Editor
The headline ‘Twinning of toilets making a real difference in Malawi’ (Cambrian News last week) intrigued me, as I pondered what that could be all about.
But it doesn’t take much working out, does it? Yet more charity cash needed in Africa. We read that “one in four people worldwide” do not have facilities we have known for years; and charity cash for such twinning of toilets would be welcomed in more than 30 countries.
We see on our television screens endless appeals for clean water projects in progress in Africa.
The journalist, Freddie Forsyth, tells us there shouldn’t be a single drop of impure water for everyday consumption in Africa.

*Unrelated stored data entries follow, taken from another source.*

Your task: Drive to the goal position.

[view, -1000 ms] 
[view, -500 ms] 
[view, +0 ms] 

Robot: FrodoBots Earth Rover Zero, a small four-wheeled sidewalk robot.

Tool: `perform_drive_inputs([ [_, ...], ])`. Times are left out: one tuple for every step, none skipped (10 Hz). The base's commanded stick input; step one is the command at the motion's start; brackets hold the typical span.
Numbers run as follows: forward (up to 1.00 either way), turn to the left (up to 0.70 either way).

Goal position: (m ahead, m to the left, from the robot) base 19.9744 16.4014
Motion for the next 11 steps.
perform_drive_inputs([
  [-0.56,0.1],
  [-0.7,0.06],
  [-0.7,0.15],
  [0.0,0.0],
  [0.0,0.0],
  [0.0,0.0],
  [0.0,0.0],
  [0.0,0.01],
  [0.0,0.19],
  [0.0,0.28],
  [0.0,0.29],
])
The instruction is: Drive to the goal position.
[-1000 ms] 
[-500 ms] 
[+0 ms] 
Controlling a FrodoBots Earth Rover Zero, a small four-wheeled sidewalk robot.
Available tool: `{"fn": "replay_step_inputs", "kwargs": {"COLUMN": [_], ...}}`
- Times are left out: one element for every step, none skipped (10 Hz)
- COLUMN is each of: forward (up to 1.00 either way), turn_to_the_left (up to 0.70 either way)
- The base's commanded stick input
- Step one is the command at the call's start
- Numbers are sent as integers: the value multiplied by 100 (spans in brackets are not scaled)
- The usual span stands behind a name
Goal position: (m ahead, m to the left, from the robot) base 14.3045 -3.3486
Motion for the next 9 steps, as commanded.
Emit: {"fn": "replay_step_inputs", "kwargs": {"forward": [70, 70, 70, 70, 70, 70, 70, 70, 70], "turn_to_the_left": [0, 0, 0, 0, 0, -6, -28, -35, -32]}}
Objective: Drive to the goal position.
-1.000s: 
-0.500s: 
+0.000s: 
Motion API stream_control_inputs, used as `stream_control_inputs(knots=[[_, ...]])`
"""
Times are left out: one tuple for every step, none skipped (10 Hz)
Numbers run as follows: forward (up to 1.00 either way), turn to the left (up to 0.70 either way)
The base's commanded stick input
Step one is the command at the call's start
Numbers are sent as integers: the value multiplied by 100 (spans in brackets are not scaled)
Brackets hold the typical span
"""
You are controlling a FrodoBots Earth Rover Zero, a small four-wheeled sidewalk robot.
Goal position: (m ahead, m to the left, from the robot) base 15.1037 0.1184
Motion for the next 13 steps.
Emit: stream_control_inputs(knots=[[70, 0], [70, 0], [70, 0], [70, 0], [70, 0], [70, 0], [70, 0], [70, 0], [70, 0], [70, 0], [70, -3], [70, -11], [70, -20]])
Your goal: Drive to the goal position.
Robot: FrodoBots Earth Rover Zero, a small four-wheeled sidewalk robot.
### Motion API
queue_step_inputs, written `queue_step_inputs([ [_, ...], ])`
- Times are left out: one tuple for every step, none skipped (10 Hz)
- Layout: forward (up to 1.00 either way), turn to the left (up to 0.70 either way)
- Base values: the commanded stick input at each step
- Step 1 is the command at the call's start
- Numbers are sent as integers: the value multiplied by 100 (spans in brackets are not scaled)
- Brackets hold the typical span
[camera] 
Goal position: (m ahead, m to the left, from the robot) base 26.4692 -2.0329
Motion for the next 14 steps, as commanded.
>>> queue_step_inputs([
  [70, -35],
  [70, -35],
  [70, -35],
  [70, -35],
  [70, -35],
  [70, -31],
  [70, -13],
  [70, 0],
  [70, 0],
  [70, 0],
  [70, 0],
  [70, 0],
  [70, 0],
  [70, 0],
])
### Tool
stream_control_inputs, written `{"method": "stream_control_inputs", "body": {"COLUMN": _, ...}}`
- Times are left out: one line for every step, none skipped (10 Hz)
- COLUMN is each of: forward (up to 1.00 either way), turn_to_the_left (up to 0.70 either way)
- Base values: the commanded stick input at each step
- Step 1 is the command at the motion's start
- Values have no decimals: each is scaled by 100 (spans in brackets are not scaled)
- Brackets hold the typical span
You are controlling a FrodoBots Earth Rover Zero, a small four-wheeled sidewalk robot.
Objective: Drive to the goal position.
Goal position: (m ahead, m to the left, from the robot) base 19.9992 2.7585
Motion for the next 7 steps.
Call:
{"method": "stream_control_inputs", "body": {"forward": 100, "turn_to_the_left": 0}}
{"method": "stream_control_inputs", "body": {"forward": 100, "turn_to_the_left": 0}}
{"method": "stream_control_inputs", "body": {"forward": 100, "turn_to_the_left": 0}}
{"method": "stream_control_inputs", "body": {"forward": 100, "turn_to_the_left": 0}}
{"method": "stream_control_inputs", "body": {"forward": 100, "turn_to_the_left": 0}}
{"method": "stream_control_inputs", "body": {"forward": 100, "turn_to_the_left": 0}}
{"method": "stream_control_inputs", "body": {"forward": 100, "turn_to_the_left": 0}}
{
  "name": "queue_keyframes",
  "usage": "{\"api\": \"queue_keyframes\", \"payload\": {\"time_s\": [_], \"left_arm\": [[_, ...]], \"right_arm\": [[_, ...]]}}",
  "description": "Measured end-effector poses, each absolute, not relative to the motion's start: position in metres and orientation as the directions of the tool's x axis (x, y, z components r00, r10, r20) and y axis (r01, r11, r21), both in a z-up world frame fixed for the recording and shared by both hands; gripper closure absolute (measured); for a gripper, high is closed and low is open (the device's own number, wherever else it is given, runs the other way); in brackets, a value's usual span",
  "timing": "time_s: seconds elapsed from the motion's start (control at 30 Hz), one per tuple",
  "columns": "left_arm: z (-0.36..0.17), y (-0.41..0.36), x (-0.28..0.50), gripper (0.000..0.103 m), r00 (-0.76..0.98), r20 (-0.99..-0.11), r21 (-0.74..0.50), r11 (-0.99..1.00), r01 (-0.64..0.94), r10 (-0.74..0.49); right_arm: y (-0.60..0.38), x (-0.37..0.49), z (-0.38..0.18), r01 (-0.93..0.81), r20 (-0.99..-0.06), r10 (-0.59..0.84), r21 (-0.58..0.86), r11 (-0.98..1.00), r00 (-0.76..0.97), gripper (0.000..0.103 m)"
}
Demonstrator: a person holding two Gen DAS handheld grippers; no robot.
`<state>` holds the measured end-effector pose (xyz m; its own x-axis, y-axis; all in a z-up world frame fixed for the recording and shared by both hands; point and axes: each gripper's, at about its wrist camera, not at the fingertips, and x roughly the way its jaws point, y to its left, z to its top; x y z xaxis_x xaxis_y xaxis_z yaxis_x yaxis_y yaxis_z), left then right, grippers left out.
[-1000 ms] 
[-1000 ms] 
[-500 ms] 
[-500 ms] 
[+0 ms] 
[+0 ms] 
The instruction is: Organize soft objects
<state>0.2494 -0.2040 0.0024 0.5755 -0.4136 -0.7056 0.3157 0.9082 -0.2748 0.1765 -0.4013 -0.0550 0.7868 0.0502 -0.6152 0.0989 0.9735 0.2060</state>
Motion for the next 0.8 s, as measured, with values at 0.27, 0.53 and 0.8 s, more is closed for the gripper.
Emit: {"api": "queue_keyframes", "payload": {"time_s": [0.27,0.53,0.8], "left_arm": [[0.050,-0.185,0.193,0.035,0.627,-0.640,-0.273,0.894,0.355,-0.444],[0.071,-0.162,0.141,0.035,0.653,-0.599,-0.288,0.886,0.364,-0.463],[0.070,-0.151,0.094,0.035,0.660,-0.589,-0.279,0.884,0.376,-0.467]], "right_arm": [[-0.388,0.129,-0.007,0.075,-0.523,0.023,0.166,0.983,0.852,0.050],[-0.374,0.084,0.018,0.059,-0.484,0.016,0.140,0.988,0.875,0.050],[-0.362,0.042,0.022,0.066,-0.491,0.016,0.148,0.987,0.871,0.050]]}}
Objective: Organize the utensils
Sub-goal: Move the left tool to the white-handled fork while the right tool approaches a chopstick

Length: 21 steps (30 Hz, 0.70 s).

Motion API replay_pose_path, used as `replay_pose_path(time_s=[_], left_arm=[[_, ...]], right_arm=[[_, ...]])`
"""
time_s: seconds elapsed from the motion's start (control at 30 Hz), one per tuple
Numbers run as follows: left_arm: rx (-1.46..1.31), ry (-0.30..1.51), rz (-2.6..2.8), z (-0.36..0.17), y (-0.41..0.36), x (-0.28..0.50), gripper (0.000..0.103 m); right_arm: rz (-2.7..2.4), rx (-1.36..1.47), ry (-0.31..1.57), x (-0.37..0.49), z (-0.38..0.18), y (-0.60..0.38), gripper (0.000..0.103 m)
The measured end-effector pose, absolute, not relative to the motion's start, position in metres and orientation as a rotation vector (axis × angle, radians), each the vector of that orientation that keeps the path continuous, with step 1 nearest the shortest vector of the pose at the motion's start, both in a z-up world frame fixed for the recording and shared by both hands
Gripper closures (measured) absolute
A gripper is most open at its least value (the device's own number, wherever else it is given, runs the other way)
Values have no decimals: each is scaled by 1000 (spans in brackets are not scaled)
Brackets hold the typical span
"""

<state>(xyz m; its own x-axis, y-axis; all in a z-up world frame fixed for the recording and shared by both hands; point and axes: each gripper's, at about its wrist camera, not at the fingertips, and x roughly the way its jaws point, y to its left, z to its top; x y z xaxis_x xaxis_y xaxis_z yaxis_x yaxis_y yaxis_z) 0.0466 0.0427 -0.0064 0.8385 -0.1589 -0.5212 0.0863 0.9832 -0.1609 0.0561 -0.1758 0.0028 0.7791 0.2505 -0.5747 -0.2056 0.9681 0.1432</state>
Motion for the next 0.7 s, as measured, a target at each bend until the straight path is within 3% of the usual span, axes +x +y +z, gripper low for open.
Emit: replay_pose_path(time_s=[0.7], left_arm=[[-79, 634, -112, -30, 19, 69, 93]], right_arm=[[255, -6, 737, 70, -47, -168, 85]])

I can remember in our primary school in Chester when the war was scarcely over, the appeals for cash for Africa. What has altered since then?
Do we truly believe the hierarchy in any of the African countries, have the same grades for everyday needs, that they know others share?
Engineering skills, both for clean water supplies and sanitation anywhere/everywhere are not required to the level of rocket science.
I am not deriding in any way the supreme efforts of The Sweet Shop staff; the supporters of the Aberdyfi Literary Institute and/ or stalwarts of the English Chapel. On the contrary, I salute them fully for their endeavours, ambition and application.
I am concerned such efforts and provision mean we are ensuring an ongoing dependency on folk like them.